4. A help to his prosperity, by her faithful preservation, being not a wanderer abroad, but a worker at home. One of the ancients speaks excellently: She must not be a field-wife, like Dinah; nor a street-wife, like Thamar; nor a window-wife, like Jezabel. Phildeas, when he drew a woman, painted her under a snail-shell; that she might imitate that little creature, that goes no further than it can carry its house upon its head. How many women are there, that are not labouring bees, but idle drones; that take up a room in the hive, but bring no honey to it; that are moths to their husbands’ estates, spending when they should be sparing. As the man’s part is, to provide industriously, so the woman’s is, to preserve discreetly; the one must not be carelessly wanting, the other must not be causelessly wanting; the man must be seeking with diligence, the woman must be saving with prudence. The cock and hen both scrape together in the dust-heap, to pick up something for the little chickens. To wind up this on a short bottom.

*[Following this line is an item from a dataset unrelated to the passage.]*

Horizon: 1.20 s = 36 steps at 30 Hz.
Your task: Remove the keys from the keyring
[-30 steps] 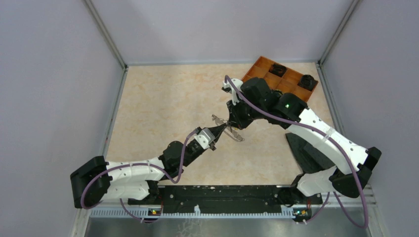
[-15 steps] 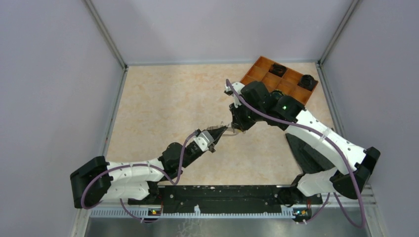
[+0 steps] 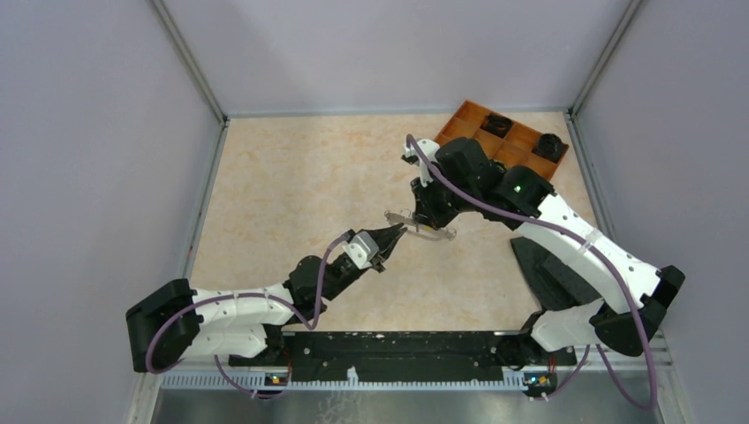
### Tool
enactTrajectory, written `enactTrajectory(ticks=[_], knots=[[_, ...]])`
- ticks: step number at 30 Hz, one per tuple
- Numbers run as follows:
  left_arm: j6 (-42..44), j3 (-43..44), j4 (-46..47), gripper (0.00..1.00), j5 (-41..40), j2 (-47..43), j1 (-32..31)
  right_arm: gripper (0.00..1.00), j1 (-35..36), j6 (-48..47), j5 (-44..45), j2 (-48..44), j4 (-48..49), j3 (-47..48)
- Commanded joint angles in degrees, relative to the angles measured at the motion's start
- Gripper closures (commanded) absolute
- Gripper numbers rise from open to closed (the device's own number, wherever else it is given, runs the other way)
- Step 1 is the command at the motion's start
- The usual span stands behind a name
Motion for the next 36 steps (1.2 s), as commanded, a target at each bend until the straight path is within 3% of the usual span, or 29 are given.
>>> enactTrajectory(ticks=[1,11,36], knots=[[-1.1,2.9,2.2,0.80,-0.7,1.3,-0.2,1.00,1.2,-1.0,0.6,-1.5,-0.5,4.6],[-0.4,5.8,0.8,0.73,1.8,2.8,-0.2,1.00,1.7,-1.3,2.8,-1.6,-1.8,5.1],[1.5,7.3,-0.1,0.74,2.3,4.9,-0.2,1.00,4.0,-1.9,5.3,-1.2,-3.5,6.4]])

1. If the woman be a help to the man, then let not the man cast dirt on the woman.
Secundus being asked his opinion of a woman, said, Viri naufragium, domus tempestas, quietus impedimentum, &c. But surely he was a monster and not a man; fitter for a tomb to bury him, than a womb to bear him. Some have styled them to be like clouds in the sky; like motes in the sun; like snuffs in the candle; like weeds in the garden. But it is not good to play the butcher with that naked sex, that hath no arms but for embraces. A preacher should not be silent for those who are silent from preaching: because they are the weaker vessels, shall they be broken all to pieces? Thou that sayest women are evil, it may be thy expression flows from thy experience; but I shall never take that mariner for my pilot, that hath no better knowledge than the splitting of his own ship. Wilt thou condemn the frame of all, for the fault of one? As if it were true logic, because some are evil therefore none are good. He hath ill eyes that disdains all objects. To blast thy helper is to blame thy Maker. In a word, we took our rise from their bowels, and may take our rest in their bosoms.